[INFORMATION SHOWN]:
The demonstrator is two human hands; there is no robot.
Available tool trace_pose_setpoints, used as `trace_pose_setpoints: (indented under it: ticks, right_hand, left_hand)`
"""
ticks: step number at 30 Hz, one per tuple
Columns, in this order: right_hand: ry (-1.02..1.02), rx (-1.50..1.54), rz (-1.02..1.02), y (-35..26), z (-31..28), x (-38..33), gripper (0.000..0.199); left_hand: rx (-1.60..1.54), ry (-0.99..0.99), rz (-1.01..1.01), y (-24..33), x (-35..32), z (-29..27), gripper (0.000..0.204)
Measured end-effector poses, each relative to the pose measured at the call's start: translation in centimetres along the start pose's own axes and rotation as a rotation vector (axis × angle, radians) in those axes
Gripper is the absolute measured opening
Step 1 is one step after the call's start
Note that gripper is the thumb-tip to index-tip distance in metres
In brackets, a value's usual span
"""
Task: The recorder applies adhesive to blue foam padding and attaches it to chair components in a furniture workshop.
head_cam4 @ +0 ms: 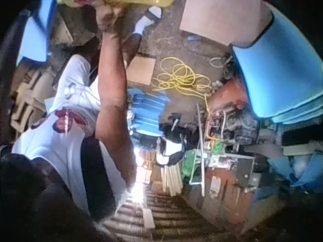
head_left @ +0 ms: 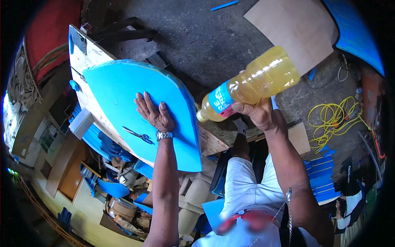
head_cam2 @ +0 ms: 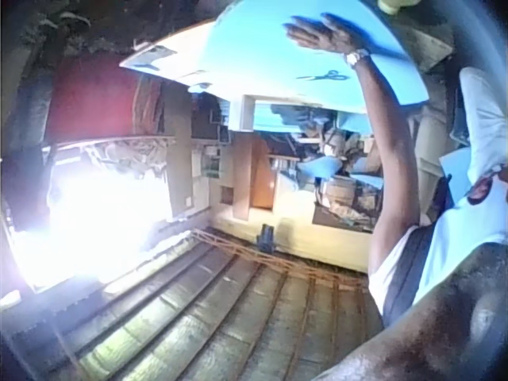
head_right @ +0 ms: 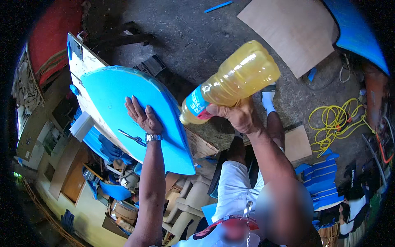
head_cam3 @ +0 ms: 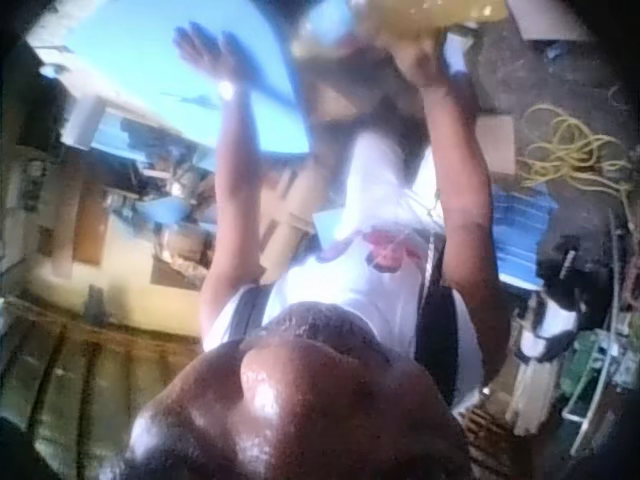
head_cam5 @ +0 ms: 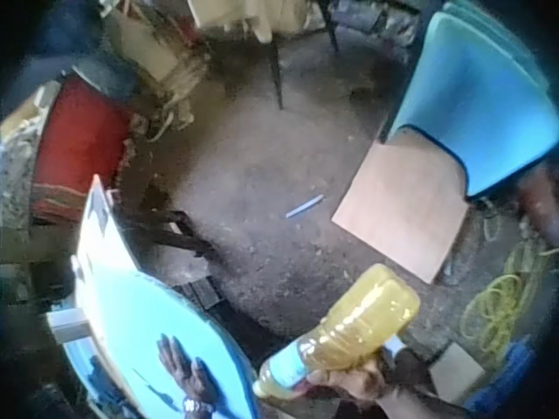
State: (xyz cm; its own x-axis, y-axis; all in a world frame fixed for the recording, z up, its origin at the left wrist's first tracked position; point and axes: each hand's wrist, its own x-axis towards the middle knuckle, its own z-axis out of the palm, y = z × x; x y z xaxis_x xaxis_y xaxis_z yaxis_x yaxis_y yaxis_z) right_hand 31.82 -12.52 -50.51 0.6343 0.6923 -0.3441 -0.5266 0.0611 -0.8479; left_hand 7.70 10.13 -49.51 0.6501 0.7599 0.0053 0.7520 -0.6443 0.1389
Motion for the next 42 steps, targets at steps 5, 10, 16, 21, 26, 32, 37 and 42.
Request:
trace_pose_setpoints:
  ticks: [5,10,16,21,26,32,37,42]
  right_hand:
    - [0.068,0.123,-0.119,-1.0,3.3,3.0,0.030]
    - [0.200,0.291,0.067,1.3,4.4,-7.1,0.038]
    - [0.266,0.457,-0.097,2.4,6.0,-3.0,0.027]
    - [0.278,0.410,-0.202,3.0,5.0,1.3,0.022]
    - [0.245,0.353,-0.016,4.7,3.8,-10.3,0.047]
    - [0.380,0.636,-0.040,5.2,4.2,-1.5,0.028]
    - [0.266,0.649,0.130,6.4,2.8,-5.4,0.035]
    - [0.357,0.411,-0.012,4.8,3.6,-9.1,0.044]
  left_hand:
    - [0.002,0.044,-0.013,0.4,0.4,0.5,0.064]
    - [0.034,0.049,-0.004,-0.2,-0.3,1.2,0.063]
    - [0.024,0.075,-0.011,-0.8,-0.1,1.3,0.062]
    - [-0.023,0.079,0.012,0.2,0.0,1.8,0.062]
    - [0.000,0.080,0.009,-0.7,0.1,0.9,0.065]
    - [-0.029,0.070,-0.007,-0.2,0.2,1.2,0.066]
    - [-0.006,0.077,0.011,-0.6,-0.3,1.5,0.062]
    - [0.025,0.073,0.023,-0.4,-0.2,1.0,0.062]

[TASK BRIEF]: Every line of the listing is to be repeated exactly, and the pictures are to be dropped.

[RESPONSE TO THE EXERCISE]:
The demonstrator is two human hands; there is no robot.
Available tool trace_pose_setpoints, used as `trace_pose_setpoints: (indented under it: ticks, right_hand, left_hand)`
"""
ticks: step number at 30 Hz, one per tuple
Columns, in this order: right_hand: ry (-1.02..1.02), rx (-1.50..1.54), rz (-1.02..1.02), y (-35..26), z (-31..28), x (-38..33), gripper (0.000..0.199); left_hand: rx (-1.60..1.54), ry (-0.99..0.99), rz (-1.01..1.01), y (-24..33), x (-35..32), z (-29..27), gripper (0.000..0.204)
Measured end-effector poses, each relative to the pose measured at the call's start: translation in centimetres along the start pose's own axes and rotation as a rotation vector (axis × angle, radians) in those axes
Gripper is the absolute measured opening
Step 1 is one step after the call's start
Note that gripper is the thumb-tip to index-tip distance in metres
In brackets, a value's usual span
"""
Task: The recorder applies adhesive to blue foam padding and attaches it to chair components in a furniture workshop.
head_cam4 @ +0 ms: 
head_left @ +0 ms: 
head_cam2 @ +0 ms: 
head_right @ +0 ms: 
head_cam3 @ +0 ms: 
head_cam5 @ +0 ms: 
State: (xyz cm; its own x-axis, y-axis; all in a world frame fixed for the recording, z up, its origin at the left wrist's first tracked position; point and axes: each hand's wrist, its own x-axis towards the middle knuckle, its own z-axis out of the palm, y = z × x; x y z xaxis_x xaxis_y xaxis_z yaxis_x yaxis_y yaxis_z) right_hand 31.82 -12.52 -50.51 0.6343 0.6923 -0.3441 -0.5266 0.0611 -0.8479; left_hand 7.70 10.13 -49.51 0.6501 0.7599 0.0053 0.7520 -0.6443 0.1389
Motion for the next 42 steps, targets at steps 5, 10, 16, 21, 26, 32, 37 and 42.
Request:
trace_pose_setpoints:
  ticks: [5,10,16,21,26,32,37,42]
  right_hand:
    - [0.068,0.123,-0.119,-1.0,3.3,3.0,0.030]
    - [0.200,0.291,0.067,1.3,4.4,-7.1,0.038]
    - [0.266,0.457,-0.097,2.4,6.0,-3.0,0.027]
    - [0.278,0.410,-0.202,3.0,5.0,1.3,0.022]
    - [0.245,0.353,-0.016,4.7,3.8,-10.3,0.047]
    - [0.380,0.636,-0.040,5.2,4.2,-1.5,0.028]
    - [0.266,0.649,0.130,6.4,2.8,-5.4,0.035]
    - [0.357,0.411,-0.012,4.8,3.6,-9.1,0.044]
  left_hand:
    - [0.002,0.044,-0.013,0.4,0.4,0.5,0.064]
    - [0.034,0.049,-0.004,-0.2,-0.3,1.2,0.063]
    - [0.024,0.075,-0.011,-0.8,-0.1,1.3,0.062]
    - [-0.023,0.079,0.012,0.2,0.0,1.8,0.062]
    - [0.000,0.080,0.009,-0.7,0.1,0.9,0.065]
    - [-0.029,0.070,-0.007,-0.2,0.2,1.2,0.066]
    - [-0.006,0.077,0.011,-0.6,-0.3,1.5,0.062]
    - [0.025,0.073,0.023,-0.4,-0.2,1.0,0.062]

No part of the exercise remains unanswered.